> **Problem to work on**
Go through the lines below and repeat each one exactly, skipping pictures.
── Given data
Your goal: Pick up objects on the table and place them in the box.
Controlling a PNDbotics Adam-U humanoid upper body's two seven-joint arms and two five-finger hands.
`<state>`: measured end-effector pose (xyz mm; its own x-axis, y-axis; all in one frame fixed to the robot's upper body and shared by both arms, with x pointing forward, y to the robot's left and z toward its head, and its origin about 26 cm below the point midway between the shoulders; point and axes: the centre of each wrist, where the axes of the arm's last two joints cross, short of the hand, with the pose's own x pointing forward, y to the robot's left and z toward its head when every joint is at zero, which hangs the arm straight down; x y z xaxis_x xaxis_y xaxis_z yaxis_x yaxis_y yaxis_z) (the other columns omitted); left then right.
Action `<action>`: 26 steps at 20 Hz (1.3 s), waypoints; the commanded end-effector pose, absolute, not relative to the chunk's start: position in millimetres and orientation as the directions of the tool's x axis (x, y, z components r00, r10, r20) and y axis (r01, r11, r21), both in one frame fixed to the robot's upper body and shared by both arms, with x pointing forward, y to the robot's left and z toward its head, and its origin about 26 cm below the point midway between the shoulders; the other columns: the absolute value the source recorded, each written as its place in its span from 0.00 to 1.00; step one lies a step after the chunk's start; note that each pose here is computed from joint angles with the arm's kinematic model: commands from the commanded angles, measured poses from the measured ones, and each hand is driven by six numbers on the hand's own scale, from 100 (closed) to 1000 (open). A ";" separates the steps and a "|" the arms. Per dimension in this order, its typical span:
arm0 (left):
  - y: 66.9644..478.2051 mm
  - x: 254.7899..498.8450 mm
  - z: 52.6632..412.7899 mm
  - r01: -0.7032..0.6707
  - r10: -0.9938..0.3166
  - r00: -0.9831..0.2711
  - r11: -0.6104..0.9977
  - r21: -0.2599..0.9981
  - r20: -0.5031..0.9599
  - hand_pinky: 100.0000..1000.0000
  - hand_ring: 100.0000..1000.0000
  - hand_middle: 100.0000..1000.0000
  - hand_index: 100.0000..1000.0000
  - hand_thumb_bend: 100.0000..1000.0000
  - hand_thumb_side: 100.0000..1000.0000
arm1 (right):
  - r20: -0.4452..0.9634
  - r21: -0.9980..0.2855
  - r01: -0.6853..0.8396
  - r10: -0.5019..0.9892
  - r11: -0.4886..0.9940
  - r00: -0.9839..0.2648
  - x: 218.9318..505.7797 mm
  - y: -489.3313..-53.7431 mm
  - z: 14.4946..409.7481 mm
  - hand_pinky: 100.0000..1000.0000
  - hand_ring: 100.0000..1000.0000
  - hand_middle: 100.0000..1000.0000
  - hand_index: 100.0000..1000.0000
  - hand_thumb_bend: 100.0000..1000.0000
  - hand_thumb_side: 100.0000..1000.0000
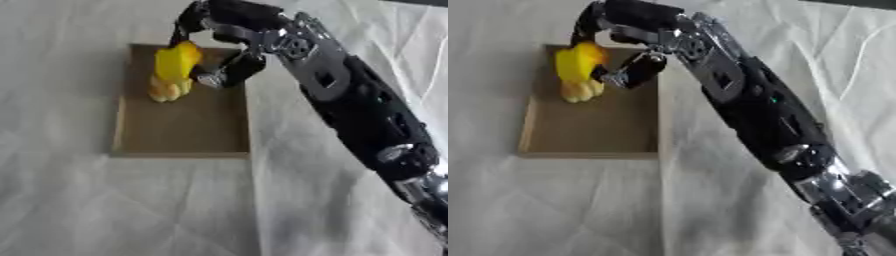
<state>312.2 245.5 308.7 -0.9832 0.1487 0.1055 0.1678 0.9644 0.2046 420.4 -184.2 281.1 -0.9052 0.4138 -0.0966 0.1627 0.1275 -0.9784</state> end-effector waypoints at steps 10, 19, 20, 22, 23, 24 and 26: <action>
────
> **Solution to this exercise**
Your goal: Pick up objects on the table and place them in the box.
Controlling a PNDbotics Adam-U humanoid upper body's two seven-joint arms and two five-finger hands.
`<state>`: measured end-effector pose (xyz mm; its own x-axis, y-axis; all in one frame fixed to the robot's upper body and shared by both arms, with x pointing forward, y to the robot's left and z toward its head, and its origin about 26 cm below the point midway between the shoulders; point and axes: the centre of each wrist, where the axes of the arm's last two joints cross, short of the hand, with the pose's own x pointing forward, y to the robot's left and z toward its head when every joint is at zero, which hangs the arm straight down; x y z xaxis_x xaxis_y xaxis_z yaxis_x yaxis_y yaxis_z) (the other columns omitted); left then right.
Action `<action>`: 26 steps at 20 Hz (1.3 s), waypoints; the commanded end-effector pose, absolute, not relative to the chunk's start: position in millimetres and orientation as the directions of the tool's x axis (x, y, z components r00, r10, r20) and y axis (r01, r11, r21), both in one frame fixed to the robot's upper body and shared by both arms, with x pointing forward, y to the robot's left and z toward its head, and its origin about 26 cm below the point midway between the shoulders; the other columns: the absolute value the source recorded, each written as its place in its span from 0.00 to 1.00; step one lies a step after the chunk's start; note that each pose here is computed from joint angles with the arm's kinematic model: commands from the commanded angles, measured poses from the measured ones, and each hand is driven by six numbers on the hand's own scale, from 100 (closed) to 1000 (open). A ";" separates the steps and a "|" the arms. Per dimension in this order, its typical span:
arm0 (left):
  - y: 66.9644..478.2051 mm
  - x: 254.7899..498.8450 mm
  - z: 52.6632..412.7899 mm
  - r01: -0.7032..0.6707
  - r10: -0.9938..0.3166
  - r00: -0.9831..0.2711
  - r11: -0.6104..0.9977
  - r21: -0.2599..0.9981
  - r20: -0.5031..0.9599
  - hand_pinky: 100.0000..1000.0000
  - hand_ring: 100.0000..1000.0000
  - hand_middle: 100.0000..1000.0000
  - hand_index: 100.0000..1000.0000
  - hand_thumb_bend: 100.0000..1000.0000
  - hand_thumb_side: 100.0000..1000.0000
arm1 (right):
  - r20: -0.4452..0.9634
  - r21: -0.9980..0.2855
  - r01: -0.6853..0.8396
  - r10: -0.5019..0.9892
  - r11: -0.4886..0.9940
  - r00: -0.9839..0.2648
  - x: 218.9318..505.7797 mm
  - y: -489.3313..-53.7431 mm
  - z: 14.4946..409.7481 mm
  - hand_pinky: 100.0000..1000.0000
  - hand_ring: 100.0000..1000.0000
  - hand_middle: 100.0000..1000.0000
  - hand_index: 100.0000..1000.0000
  - hand_thumb_bend: 100.0000..1000.0000
  - hand_thumb_side: 100.0000..1000.0000
<state>312.2 245.5 308.7 -0.9832 0.1487 0.1055 0.1678 0.9644 0.2046 420.4 -184.2 281.1 -0.9052 0.4138 -0.0966 0.1627 0.1275 -0.9784</state> end-effector waypoints at steps 10, 19, 20, 22, 23, 24 and 26: <action>

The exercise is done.